Devida à gravidade, à quantidade e à localização dos golpes, os universitários foram enquadrados nos crimes de roubo, lesão corporal grave e formação de quadrilha.
A defesa de Rodrigo entrou com pedido de liminar em habeas corpus, em que alegou a ausência dos requisitos para prisão preventiva de “garantia da ordem pública” e “necessidade de resguardar a perfeita coleta de provas”, em decorrência do tempo de um ano e um mês de prisão. Argumentou, ainda, que o réu é primário, possui bons antecedentes e residência fixa. O advogado do acusado alega ter faltado o princípio da isonomia, uma vez que um dos co-réus foi beneficiado com habeas corpus concedido pelo STJ.
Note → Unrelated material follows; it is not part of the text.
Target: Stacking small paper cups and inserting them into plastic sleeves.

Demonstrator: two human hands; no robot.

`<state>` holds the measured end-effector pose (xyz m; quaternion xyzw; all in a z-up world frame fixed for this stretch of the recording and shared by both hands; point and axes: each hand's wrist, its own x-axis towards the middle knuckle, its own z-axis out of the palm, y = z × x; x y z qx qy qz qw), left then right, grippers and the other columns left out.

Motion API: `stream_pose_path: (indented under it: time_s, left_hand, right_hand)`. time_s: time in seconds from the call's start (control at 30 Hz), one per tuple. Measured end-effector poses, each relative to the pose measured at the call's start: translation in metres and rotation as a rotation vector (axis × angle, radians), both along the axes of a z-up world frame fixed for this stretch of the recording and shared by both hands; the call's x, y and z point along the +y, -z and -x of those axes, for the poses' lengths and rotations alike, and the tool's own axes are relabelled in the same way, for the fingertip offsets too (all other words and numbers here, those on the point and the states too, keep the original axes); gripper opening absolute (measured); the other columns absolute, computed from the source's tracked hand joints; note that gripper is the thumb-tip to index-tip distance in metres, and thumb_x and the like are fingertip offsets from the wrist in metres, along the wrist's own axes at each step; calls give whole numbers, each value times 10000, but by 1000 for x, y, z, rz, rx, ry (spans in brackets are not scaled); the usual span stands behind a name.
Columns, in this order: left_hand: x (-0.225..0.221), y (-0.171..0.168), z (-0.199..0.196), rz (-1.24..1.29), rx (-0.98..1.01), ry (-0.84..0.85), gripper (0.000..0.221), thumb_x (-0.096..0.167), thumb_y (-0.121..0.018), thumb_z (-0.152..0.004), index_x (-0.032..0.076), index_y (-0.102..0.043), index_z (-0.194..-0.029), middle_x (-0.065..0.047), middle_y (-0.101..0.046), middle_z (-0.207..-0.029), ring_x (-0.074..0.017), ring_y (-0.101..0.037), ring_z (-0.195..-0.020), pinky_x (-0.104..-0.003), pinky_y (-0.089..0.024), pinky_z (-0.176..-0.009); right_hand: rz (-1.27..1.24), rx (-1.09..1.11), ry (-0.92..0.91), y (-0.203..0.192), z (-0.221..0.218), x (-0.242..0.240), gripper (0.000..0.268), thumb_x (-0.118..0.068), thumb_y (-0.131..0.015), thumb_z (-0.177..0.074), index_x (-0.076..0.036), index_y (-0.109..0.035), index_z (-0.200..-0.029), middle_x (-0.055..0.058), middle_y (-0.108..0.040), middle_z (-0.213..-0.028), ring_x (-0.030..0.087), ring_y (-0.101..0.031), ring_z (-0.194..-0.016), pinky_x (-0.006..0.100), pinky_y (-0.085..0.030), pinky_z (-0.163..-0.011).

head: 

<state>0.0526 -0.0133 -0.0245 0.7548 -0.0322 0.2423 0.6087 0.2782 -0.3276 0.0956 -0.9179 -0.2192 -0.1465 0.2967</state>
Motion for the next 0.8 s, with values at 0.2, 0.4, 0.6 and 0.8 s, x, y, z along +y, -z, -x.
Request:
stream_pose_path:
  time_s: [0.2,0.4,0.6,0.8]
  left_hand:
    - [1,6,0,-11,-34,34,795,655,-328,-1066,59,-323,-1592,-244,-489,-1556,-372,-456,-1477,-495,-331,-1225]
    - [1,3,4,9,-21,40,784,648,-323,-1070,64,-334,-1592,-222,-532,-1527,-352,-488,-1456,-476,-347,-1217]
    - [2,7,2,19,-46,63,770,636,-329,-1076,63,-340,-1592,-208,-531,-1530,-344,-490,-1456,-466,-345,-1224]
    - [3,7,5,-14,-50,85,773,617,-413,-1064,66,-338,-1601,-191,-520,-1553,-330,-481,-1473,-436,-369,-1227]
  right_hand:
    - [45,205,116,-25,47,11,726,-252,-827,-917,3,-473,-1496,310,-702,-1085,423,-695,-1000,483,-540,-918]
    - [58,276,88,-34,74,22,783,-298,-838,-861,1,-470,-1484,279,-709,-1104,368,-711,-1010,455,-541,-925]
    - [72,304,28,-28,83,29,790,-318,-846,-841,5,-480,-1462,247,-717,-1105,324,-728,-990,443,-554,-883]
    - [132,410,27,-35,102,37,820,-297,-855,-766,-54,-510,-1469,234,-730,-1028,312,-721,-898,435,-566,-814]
O relator do caso, ministro Og Fernandes, negou o pedido de liminar sob argumento de que o réu foi condenado a cumprir pena de sete anos e quatro meses em regime fechado, o que afasta a idéia de excesso de prazo. Relatou também que não houve violação do princípio de isonomia já que a medida não foi estendida aos demais acusados.
O ministro determinou que o réu continuará preso até o julgamento do mérito do habeas corpus, que será julgado pela 6ª Turma do STJ, após o processo retornar com parecer do Ministério Público Federal.